In Fig. 1,2,3-1 and 3-2, in the time not having that a button is pressed, most of circuit are in dormant state, whether a button is pressed with monitoring to only have the normal work of low-frequency oscillation unit and key-press matrix scanning element, because oscillation frequency is low, be generally 30KHz~70KHz, its power consumption is very little, in the time of dormant state, the electric current of infrared remote-controlled signal circuit for generating consumption is generally less than 1uA; In the time monitoring that a button is pressed, key-press matrix scanning element produces sleeping/waking signal S
wP, make other circuit enter normal operating conditions, launch corresponding infrared remote-controlled signal, now flow through the instantaneous peak current I of infrarede emitting diode
lEDbe greater than 100mA.Because compole is short when the average cumulative of infrared remote controller transmitting remote signal, and most of time is all waiting for that button is pressed, and dormant state is set can extends the serviceable life of battery.
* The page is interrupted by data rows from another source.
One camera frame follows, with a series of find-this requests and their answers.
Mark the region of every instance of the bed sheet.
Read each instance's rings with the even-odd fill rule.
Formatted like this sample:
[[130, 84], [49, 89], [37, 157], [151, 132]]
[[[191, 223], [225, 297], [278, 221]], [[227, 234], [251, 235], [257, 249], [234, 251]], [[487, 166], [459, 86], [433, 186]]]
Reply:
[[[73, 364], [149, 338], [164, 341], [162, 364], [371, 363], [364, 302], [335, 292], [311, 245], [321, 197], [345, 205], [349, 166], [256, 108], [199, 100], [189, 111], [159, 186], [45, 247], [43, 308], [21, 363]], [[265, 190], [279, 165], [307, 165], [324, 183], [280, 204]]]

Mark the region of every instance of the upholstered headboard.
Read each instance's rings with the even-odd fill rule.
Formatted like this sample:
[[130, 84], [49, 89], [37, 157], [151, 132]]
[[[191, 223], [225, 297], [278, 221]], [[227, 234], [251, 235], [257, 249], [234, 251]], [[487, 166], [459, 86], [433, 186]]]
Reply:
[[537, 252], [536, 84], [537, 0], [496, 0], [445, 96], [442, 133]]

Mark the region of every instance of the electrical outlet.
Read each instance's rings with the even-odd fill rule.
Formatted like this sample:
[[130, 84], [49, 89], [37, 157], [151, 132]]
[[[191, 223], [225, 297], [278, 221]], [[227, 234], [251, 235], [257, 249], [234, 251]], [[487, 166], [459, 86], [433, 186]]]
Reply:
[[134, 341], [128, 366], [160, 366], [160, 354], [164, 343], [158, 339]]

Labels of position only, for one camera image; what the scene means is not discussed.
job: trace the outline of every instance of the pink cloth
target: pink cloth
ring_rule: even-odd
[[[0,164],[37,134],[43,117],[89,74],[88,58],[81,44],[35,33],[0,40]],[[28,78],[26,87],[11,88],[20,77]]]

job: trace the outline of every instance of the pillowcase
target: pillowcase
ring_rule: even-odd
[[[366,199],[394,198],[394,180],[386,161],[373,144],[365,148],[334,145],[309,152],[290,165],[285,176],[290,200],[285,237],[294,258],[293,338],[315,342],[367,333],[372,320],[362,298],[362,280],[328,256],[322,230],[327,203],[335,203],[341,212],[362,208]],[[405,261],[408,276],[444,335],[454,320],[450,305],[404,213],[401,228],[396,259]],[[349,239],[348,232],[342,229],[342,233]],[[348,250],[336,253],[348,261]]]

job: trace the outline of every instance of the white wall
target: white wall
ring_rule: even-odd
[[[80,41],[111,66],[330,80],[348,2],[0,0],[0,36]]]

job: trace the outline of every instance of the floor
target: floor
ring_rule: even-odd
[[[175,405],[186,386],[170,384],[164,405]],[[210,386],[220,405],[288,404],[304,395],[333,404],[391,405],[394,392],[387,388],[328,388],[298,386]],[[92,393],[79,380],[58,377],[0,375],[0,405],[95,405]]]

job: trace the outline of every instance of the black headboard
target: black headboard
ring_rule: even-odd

Common oscillator in the market and modulation signal generation module, the supply voltage of its normal work is generally greater than 1.8V, when adopting two joint dry cell power supplies, when battery electric quantity is Full Charge Capacity, supply voltage V
bATfor 3.0V, along with the use of remote control circuit, through after a period of time, battery electric quantity is consumed, supply voltage V
bATcan decline gradually, work as V
bATafter 1.8V, remote control circuit cisco unity malfunction, still, now the electric weight of battery is not depleted, and this has caused greatly waste.On the other hand, if infrared signal transmitter module adopts the circuit in Fig. 3-1, the instantaneous peak current I of infrarede emitting diode
lEDas shown in formula (1):
Wherein, V
ffor the forward conduction voltage of infrarede emitting diode IR_LED, R
oNfor switch T
sWequivalent conducting resistance.
The transient transmission power of infrarede emitting diode is:
P
LED=V
F*I
LED (2)
From formula (1) and (2), in the time that battery is Full Charge Capacity, supply voltage V
bATthe highest, thus instantaneous peak current I
lEDmaximum, the emissive power of infrared signal is also maximum, and farthest, under normal circumstances, remote control distance now can be considerably beyond the needed remote control distance of practical application for remote control distance, and this also causes the waste of battery electric quantity; When battery electric quantity is consumed, supply voltage V
bATcan decline, thus instantaneous peak current I
lEDreduce, the emissive power of infrared signal also can reduce, and remote control distance shortens, and remote control distance can change along with cell voltage, less stable.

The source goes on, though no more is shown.